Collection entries
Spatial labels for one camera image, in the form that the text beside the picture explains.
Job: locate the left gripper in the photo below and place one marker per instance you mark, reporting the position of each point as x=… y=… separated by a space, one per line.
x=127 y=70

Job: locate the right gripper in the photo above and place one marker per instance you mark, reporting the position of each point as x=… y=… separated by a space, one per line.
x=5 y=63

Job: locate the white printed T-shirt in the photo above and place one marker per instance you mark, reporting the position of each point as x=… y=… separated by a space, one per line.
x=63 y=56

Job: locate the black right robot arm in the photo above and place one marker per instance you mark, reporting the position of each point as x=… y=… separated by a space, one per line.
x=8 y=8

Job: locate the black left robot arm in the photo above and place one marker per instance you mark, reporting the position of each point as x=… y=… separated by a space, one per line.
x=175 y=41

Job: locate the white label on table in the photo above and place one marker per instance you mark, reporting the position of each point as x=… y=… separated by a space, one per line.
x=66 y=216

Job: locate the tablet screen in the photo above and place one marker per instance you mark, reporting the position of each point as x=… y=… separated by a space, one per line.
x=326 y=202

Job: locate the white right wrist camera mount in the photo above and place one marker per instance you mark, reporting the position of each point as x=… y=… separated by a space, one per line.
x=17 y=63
--
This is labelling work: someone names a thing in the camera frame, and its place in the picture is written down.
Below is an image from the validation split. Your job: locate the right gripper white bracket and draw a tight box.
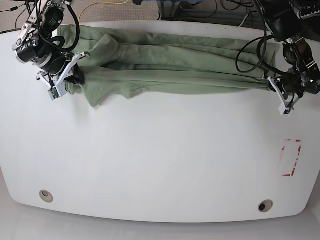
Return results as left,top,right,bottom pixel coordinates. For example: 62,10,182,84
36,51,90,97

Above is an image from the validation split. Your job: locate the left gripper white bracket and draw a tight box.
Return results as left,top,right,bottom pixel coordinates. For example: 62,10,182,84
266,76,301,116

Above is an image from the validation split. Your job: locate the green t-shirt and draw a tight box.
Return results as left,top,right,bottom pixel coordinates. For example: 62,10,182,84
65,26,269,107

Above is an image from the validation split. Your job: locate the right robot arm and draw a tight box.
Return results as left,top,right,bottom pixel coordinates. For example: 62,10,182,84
* * *
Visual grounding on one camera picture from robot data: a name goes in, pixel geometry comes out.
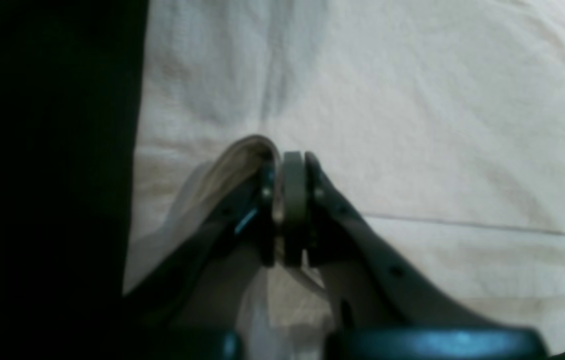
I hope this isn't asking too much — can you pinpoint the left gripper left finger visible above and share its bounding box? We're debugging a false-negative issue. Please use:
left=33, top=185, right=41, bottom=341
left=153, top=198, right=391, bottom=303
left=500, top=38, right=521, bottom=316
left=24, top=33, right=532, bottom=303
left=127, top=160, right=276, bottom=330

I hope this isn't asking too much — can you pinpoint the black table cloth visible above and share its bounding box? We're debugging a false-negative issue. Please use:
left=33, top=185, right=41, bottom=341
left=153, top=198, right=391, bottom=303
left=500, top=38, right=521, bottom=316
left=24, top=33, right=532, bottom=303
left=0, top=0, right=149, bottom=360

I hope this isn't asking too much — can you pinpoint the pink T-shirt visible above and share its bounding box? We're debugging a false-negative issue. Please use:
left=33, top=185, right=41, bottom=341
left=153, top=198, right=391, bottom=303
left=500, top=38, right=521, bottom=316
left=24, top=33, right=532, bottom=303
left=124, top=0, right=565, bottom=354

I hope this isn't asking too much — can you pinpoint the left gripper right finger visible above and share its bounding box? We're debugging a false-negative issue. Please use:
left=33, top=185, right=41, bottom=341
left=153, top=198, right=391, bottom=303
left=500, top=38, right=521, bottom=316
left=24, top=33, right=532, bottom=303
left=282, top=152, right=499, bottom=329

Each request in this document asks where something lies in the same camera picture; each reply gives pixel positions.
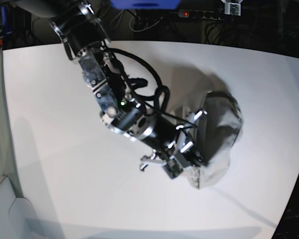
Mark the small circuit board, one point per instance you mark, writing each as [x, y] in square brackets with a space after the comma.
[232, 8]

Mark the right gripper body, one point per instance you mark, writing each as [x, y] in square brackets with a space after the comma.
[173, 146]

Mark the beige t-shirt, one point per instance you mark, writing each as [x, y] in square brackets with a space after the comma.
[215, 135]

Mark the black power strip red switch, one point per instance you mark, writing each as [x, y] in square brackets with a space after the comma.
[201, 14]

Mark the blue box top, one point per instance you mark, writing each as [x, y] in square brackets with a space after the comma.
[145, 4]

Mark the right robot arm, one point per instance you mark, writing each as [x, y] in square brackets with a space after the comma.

◆ The task:
Each line above from the one with "Mark the small" up to and including the one with "Mark the right robot" must be set down exactly, and no line outside that span may appear.

◆ Solution for this problem:
Mark the small circuit board, one point per instance you mark, writing each as [x, y] in square brackets with a space after the comma.
[232, 8]

Mark the right gripper body, one point per instance you mark, writing each as [x, y] in square brackets with a space after the comma.
[173, 146]

Mark the beige t-shirt, one point per instance you mark, writing each as [x, y] in square brackets with a space after the comma.
[215, 135]

Mark the black power strip red switch, one point per instance you mark, writing each as [x, y] in square brackets with a space after the comma.
[201, 14]

Mark the blue box top, one point per instance you mark, writing each as [x, y] in square brackets with a space after the comma.
[145, 4]

Mark the right robot arm, one point per instance you mark, writing each as [x, y] in square brackets with a space after the comma.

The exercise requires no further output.